Nevertheless, when such characters are used, please:
add at least one visible test case with multibyte characters;
maybe say it clearly in the problem statement that such chararcters are allowed;
certainly don’t say that “the input text is composed of ASCII characters” (Snake encoding), since it’s not true.
Sorry. I voted to approve both puzzles, and because of my language choice when solving the problem, I didn’t notice the issue. I will try to pay more attention to this in the future. For now, I agree with you that something should be done to rectify the situation for these two puzzles.
Not only this, but the “Auto-generated code [that] aims at helping you parse the standard input according to the problem statement” in C uses “char LINE; fgets(LINE, 21, stdin);” which is obviously wrong if multibyte characters are allowed.
Yes, I did try that, but for some reason it didn’t work (I used getwchar instead of scanf, and it kept returning -1, I don’t know why).
I now solved the problem by writing a getutf8 and a pututf8 function, returning and taking an unsigned int, so I only have to #include stdio.h. Now I saw your code, and you can see mine
That’s a rather subtle difference… and I’m not even sure it is correct. With the input string “héhé” in UTF-8, getwchar is called 6 times (two times for each accented letter). If I call scanf on a wchar_t buffer with that same input string, wcslen also returns 6, and I can print its contents character by character with printf ("%lc", …), in which case printf is again called 6 times. Likewise I can iterate through that buffer and print its contents with putwchar, that must be called 6 times again.
Got it. Actually you should use setlocale(LC_CTYPE, “en_US.UTF-8”) instead of setlocale(LC_CTYPE, “”), unless your default encoding happens to be UTF-8. Otherwise scanf, cwslen and friends have no way to magically detect that the input is UTF-8.

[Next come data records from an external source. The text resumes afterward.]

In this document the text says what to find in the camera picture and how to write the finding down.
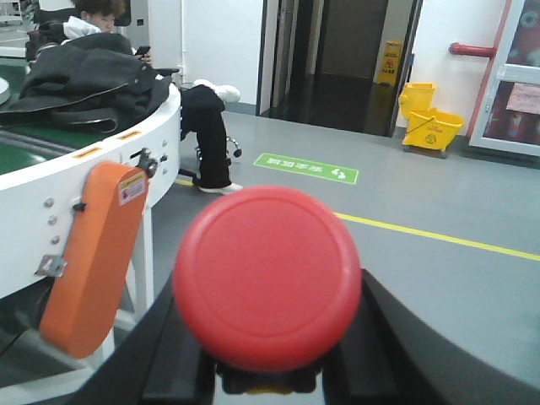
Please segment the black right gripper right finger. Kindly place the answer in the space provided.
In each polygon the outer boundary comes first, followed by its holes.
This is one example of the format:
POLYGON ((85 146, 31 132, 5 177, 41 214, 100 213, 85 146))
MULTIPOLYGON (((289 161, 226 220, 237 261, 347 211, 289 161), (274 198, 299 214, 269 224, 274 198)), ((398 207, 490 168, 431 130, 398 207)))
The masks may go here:
POLYGON ((459 348, 364 273, 343 339, 324 359, 327 404, 537 404, 539 389, 459 348))

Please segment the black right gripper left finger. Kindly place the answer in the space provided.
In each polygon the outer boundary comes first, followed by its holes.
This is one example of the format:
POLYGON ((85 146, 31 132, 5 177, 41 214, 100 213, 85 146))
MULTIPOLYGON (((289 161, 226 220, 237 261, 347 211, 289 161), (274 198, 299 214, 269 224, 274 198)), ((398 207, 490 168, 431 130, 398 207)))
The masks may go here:
POLYGON ((168 279, 121 346, 69 404, 211 404, 215 362, 181 318, 168 279))

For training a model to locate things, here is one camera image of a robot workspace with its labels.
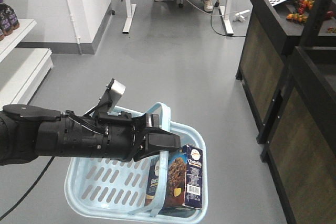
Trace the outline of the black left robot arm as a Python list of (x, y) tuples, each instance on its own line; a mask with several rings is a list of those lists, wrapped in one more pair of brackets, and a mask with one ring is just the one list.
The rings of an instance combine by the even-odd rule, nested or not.
[(24, 104), (1, 111), (1, 165), (25, 164), (38, 156), (139, 161), (180, 146), (178, 135), (160, 128), (157, 114), (96, 110), (93, 116), (77, 116)]

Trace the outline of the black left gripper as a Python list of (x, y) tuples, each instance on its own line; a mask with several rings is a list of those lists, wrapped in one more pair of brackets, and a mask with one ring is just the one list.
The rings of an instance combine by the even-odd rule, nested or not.
[(95, 119), (97, 125), (105, 130), (101, 150), (97, 151), (100, 158), (139, 161), (161, 151), (173, 152), (181, 147), (178, 135), (160, 128), (158, 114), (145, 113), (133, 117), (124, 111), (120, 115), (99, 112)]

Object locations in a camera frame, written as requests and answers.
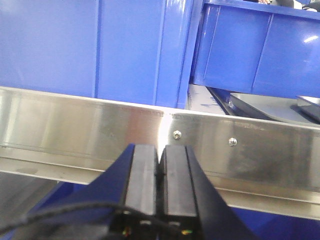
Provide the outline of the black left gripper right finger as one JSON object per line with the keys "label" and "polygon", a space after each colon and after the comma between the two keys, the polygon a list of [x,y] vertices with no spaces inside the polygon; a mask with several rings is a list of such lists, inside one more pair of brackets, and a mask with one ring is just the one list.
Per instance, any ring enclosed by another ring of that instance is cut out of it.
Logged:
{"label": "black left gripper right finger", "polygon": [[256,240],[227,205],[198,163],[193,149],[167,145],[163,171],[163,217],[178,227],[179,240]]}

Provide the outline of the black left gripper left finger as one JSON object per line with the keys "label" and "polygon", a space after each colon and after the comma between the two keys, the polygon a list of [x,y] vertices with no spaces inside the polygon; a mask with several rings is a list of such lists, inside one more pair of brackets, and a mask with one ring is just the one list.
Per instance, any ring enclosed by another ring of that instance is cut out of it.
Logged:
{"label": "black left gripper left finger", "polygon": [[90,184],[35,210],[83,209],[58,213],[20,228],[16,240],[155,240],[158,229],[143,216],[115,207],[130,207],[147,216],[156,215],[158,157],[152,145],[130,144],[118,159]]}

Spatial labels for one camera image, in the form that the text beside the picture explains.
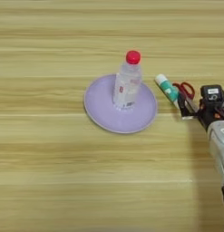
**tabletop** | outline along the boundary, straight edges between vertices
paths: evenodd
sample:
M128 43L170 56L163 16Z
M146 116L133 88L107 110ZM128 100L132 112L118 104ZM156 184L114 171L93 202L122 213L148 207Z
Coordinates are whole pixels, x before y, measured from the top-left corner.
M86 88L141 52L159 112L131 135L96 126ZM198 121L154 83L224 88L224 1L0 0L0 231L224 231Z

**purple plate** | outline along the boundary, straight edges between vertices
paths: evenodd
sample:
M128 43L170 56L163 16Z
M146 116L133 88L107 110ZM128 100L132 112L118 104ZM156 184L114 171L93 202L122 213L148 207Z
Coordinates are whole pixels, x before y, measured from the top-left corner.
M116 133L134 133L147 128L157 114L157 102L151 90L141 84L133 109L119 111L112 102L115 74L95 80L84 96L84 106L92 120Z

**water bottle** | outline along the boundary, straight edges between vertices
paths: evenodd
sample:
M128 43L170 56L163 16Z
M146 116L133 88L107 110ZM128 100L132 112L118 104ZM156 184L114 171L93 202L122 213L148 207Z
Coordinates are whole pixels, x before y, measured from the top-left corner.
M127 110L134 106L141 86L140 53L129 51L126 62L116 74L113 103L119 110Z

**glue stick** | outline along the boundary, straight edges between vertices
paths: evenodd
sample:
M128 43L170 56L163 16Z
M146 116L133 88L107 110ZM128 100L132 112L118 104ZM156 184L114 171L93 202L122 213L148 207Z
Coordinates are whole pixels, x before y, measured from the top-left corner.
M155 78L155 82L159 85L162 91L166 94L168 99L177 107L179 91L169 82L165 75L159 74Z

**red bottle cap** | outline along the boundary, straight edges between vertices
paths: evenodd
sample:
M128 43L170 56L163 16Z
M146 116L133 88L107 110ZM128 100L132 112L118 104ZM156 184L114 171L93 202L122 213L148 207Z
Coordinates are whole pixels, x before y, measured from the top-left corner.
M129 51L126 54L126 61L129 64L138 64L141 60L141 54L137 51Z

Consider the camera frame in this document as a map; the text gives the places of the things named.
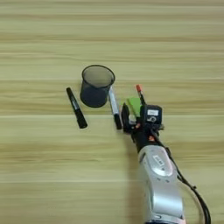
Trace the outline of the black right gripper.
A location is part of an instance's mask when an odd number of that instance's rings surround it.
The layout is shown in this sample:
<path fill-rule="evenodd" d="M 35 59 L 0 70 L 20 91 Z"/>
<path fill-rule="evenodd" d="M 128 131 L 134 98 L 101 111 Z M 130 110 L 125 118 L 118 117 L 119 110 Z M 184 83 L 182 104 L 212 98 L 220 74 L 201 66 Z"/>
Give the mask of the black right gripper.
<path fill-rule="evenodd" d="M 135 122 L 130 122 L 130 111 L 126 103 L 122 105 L 122 126 L 123 131 L 131 135 L 131 139 L 136 146 L 137 151 L 148 145 L 161 145 L 159 139 L 159 131 L 164 128 L 163 124 L 146 123 L 144 122 L 144 108 L 140 108 L 140 118 Z"/>

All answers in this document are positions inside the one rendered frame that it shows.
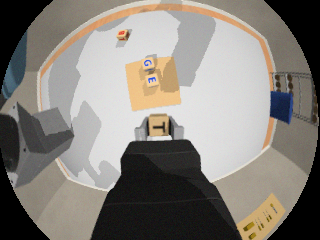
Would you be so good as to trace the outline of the tan wooden letter block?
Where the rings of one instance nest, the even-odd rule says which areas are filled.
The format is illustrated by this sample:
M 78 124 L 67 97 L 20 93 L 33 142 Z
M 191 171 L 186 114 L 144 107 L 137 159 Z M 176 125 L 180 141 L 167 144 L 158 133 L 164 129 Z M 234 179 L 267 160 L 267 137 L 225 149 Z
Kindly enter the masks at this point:
M 158 80 L 157 73 L 146 75 L 145 79 L 146 79 L 146 83 L 147 83 L 148 88 L 159 86 L 159 80 Z
M 141 59 L 142 67 L 144 72 L 155 70 L 155 65 L 153 61 L 153 57 Z
M 119 41 L 128 41 L 129 35 L 128 30 L 119 30 L 116 37 Z
M 168 136 L 169 135 L 169 117 L 164 114 L 150 114 L 149 118 L 149 136 Z

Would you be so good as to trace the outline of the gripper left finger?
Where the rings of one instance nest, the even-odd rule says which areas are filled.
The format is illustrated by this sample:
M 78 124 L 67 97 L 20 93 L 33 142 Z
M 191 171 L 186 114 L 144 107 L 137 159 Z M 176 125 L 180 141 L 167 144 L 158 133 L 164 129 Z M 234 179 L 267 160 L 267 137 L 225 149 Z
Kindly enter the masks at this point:
M 140 127 L 134 129 L 136 141 L 147 141 L 146 137 L 149 136 L 149 117 L 145 117 Z

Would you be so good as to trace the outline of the tan flat mat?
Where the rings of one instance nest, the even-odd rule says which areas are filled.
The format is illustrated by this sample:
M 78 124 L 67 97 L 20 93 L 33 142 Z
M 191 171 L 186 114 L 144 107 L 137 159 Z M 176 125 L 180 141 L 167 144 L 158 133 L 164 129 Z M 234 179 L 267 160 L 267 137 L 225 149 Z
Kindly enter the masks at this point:
M 132 111 L 181 104 L 174 57 L 154 58 L 155 70 L 144 72 L 141 61 L 126 64 Z M 159 86 L 148 88 L 145 76 L 157 73 Z

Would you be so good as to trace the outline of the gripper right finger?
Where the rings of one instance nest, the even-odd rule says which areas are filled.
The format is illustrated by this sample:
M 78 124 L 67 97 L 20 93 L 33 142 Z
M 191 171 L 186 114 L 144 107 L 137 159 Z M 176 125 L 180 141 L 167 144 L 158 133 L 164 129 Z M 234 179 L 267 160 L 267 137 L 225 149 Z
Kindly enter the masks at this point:
M 178 126 L 172 116 L 169 117 L 169 135 L 172 140 L 184 139 L 184 127 Z

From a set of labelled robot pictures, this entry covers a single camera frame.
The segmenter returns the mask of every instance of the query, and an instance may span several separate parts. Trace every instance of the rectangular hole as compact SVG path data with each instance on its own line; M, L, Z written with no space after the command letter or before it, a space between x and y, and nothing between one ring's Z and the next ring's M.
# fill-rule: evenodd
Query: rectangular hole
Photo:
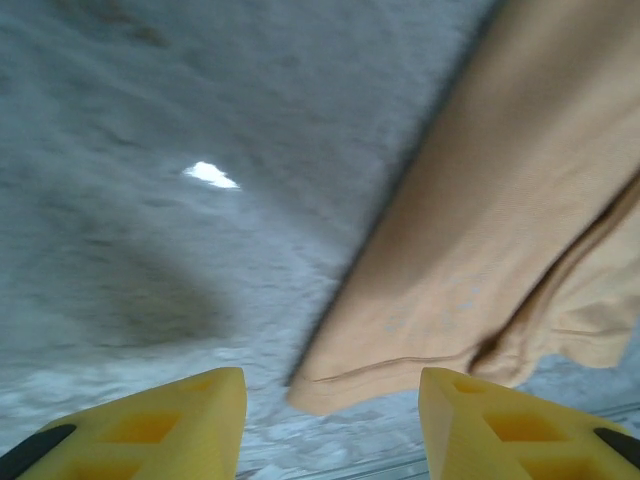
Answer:
M57 480L131 480L140 470L140 465L78 465L64 474L51 478Z
M520 460L531 480L614 480L607 478L587 458Z
M534 413L488 413L484 419L503 442L566 440L549 422Z
M208 390L213 383L214 381L212 379L208 379L201 382L191 383L182 387L182 389L186 392L204 392L205 390Z
M179 413L138 413L113 427L101 441L108 443L160 443L180 419Z
M473 380L456 380L453 386L461 393L483 393L486 388Z

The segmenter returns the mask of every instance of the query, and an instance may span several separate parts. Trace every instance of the orange towel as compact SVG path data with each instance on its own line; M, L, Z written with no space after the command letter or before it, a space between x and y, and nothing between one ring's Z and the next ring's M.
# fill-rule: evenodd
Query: orange towel
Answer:
M640 313L640 2L512 1L294 376L326 414L425 366L616 364Z

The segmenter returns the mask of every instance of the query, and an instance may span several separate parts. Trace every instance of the orange cloth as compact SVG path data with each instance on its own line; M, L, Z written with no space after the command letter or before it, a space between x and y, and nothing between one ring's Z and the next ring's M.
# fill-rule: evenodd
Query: orange cloth
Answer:
M619 360L640 313L640 2L512 1L289 392L326 414L425 366L504 385Z

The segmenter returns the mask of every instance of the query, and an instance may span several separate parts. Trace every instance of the floor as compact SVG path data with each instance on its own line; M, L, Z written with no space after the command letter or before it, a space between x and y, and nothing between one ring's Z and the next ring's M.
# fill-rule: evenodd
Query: floor
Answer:
M316 418L284 383L492 5L4 0L0 453L224 365L245 478L420 452L415 392ZM634 401L638 345L522 388Z

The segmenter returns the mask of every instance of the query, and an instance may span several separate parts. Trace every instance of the black rubber pad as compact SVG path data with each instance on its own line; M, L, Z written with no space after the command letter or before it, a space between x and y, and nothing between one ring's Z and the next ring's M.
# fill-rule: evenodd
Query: black rubber pad
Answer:
M31 435L0 457L0 480L16 480L73 433L75 425L60 425Z
M594 432L603 442L640 470L640 440L608 428L596 428Z

A last reply to myself: actually setlocale (LC_CTYPE, “en_US.UTF-8”) doesn’t even work as I would have expected: you have to use either scanf and printf or getwchar and putwchar, you cannot mix them. At least it doesn’t work reliably on my computer, whose local encoding is ISO-8859-1: for example, putwchar-printf does not output the characters of the printf, and printf-putwchar-printf outputs the characters of both.
AFAIU, (LC_CTYPE “”) makes sense to use in CG IDE, as the code is executed on server side. Probably using the same locale as the puzzle text.
For your local machine, locale of course might be different.